**WORK TO BE COMPLETED**
Transcribe the records underneath word for word, and leave no line out.

**DATA TO PROCESS**
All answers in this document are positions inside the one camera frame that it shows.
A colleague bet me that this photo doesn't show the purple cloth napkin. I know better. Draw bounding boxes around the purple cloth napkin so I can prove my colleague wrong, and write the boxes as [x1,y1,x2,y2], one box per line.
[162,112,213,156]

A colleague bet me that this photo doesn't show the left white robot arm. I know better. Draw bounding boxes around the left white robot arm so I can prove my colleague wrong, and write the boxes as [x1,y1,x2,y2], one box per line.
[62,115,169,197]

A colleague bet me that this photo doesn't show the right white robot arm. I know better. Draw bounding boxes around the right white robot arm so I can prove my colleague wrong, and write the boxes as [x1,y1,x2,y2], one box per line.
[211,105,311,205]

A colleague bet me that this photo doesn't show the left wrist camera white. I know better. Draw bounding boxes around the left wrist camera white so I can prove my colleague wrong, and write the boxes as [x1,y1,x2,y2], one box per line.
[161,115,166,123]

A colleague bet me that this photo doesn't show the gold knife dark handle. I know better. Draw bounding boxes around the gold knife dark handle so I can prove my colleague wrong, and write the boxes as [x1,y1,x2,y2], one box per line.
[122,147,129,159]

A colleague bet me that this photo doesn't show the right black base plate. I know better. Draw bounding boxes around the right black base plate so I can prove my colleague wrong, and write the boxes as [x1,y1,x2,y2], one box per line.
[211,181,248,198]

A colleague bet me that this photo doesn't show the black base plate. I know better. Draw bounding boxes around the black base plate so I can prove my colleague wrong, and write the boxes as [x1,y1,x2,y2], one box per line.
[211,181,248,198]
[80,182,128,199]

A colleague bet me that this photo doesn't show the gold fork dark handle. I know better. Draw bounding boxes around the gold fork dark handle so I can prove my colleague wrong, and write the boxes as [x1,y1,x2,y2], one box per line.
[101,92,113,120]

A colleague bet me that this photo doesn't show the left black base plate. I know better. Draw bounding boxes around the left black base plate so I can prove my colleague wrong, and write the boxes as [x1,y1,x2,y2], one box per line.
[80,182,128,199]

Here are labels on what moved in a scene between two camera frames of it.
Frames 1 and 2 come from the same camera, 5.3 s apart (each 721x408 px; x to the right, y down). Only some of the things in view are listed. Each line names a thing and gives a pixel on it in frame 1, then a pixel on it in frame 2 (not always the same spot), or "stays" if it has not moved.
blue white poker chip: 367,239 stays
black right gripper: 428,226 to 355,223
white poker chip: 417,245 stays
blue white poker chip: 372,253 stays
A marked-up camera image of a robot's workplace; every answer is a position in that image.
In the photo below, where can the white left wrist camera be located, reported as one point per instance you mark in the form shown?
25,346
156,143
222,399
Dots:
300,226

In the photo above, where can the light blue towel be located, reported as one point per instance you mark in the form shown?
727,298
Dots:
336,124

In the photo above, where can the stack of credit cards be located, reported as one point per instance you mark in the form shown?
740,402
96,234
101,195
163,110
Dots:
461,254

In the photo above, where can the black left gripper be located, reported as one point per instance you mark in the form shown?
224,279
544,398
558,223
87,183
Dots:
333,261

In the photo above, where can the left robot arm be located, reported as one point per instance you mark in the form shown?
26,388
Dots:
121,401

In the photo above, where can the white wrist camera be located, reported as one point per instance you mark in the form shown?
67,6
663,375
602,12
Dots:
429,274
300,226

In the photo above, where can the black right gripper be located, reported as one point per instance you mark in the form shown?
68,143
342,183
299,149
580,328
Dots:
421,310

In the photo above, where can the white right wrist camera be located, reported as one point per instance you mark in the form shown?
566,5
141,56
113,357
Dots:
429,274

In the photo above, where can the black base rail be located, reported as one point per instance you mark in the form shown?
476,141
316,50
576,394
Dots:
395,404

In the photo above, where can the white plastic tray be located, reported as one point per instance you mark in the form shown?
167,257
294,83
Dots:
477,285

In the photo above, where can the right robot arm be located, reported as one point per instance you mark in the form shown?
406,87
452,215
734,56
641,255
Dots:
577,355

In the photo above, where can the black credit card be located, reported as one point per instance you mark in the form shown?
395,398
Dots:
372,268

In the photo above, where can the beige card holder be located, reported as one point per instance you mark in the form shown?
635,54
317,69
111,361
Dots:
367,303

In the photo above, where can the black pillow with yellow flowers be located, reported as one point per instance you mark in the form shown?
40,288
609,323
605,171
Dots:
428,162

**EXERCISE OUTPUT**
All answers in this document are positions inside the one camera frame that it shows.
A colleague bet me that this photo doesn't show the purple cloth napkin. I know better. Draw bounding boxes around the purple cloth napkin so I can prove my colleague wrong, and write the boxes as [x1,y1,x2,y2], one box per line.
[162,112,213,156]

A colleague bet me that this photo doesn't show the left white robot arm. I know better. Draw bounding boxes around the left white robot arm so I can prove my colleague wrong, and write the boxes as [x1,y1,x2,y2], one box per line.
[62,115,169,197]

A colleague bet me that this photo doesn't show the right white robot arm. I know better. Draw bounding boxes around the right white robot arm so I can prove my colleague wrong, and write the boxes as [x1,y1,x2,y2], one box per line.
[211,105,311,205]

A colleague bet me that this photo doesn't show the left wrist camera white. I know better. Draw bounding boxes around the left wrist camera white so I can prove my colleague wrong, and write the boxes as [x1,y1,x2,y2], one box per line.
[161,115,166,123]

A colleague bet me that this photo doesn't show the gold knife dark handle. I know better. Draw bounding boxes around the gold knife dark handle so I can prove my colleague wrong, and write the boxes as [x1,y1,x2,y2], one box per line.
[122,147,129,159]

A colleague bet me that this photo doesn't show the right black base plate. I know better. Draw bounding boxes around the right black base plate so I can prove my colleague wrong, and write the boxes as [x1,y1,x2,y2], one box per line.
[211,181,248,198]

A colleague bet me that this photo doesn't show the black base plate. I know better. Draw bounding boxes around the black base plate so I can prove my colleague wrong, and write the boxes as [x1,y1,x2,y2], one box per line.
[211,181,248,198]
[80,182,128,199]

A colleague bet me that this photo doesn't show the gold fork dark handle. I know better. Draw bounding boxes around the gold fork dark handle so I can prove my colleague wrong, and write the boxes as [x1,y1,x2,y2], one box per line.
[101,92,113,120]

A colleague bet me that this photo doesn't show the left black base plate. I know better. Draw bounding boxes around the left black base plate so I can prove my colleague wrong, and write the boxes as [x1,y1,x2,y2], one box per line.
[80,182,128,199]

Here are labels on what moved in a scene between two camera frames of it.
Frames 1 and 2 come from the same camera, 5.3 s apart (each 721x408 px; x to the right, y down). Only some of the things in view are listed. Each line names a thing and gives a pixel on it in frame 1, then a pixel on it in frame 2 (not always the same spot), or "stays" if it has not moved.
blue white poker chip: 367,239 stays
black right gripper: 428,226 to 355,223
white poker chip: 417,245 stays
blue white poker chip: 372,253 stays
A marked-up camera image of a robot's workplace; every answer is a position in that image.
In the photo below, where can the white left wrist camera be located, reported as one point per instance you mark in the form shown?
25,346
156,143
222,399
Dots:
300,226

In the photo above, where can the light blue towel be located, reported as one point per instance you mark in the form shown?
727,298
Dots:
336,124

In the photo above, where can the stack of credit cards be located, reported as one point per instance you mark in the form shown?
740,402
96,234
101,195
163,110
Dots:
461,254

In the photo above, where can the black left gripper be located, reported as one point per instance you mark in the form shown?
224,279
544,398
558,223
87,183
Dots:
333,261

In the photo above, where can the left robot arm be located, reported as one point per instance you mark in the form shown?
26,388
Dots:
121,401

In the photo above, where can the white wrist camera be located, reported as one point per instance you mark in the form shown?
67,6
663,375
602,12
Dots:
429,274
300,226

In the photo above, where can the black right gripper be located, reported as one point per instance you mark in the form shown?
68,143
342,183
299,149
580,328
Dots:
421,310

In the photo above, where can the white right wrist camera be located, reported as one point per instance you mark in the form shown?
566,5
141,56
113,357
Dots:
429,274

In the photo above, where can the black base rail be located, reported as one point per instance you mark in the form shown?
476,141
316,50
576,394
Dots:
395,404

In the photo above, where can the white plastic tray be located, reported as one point per instance you mark in the form shown?
167,257
294,83
Dots:
477,285

In the photo above, where can the right robot arm be located, reported as one point per instance you mark in the form shown?
406,87
452,215
734,56
641,255
Dots:
577,355

In the photo above, where can the black credit card be located, reported as one point per instance you mark in the form shown?
395,398
Dots:
372,268

In the photo above, where can the beige card holder be located, reported as one point per instance you mark in the form shown?
635,54
317,69
111,361
Dots:
367,303

In the photo above, where can the black pillow with yellow flowers be located, reported as one point per instance you mark in the form shown?
40,288
609,323
605,171
Dots:
428,162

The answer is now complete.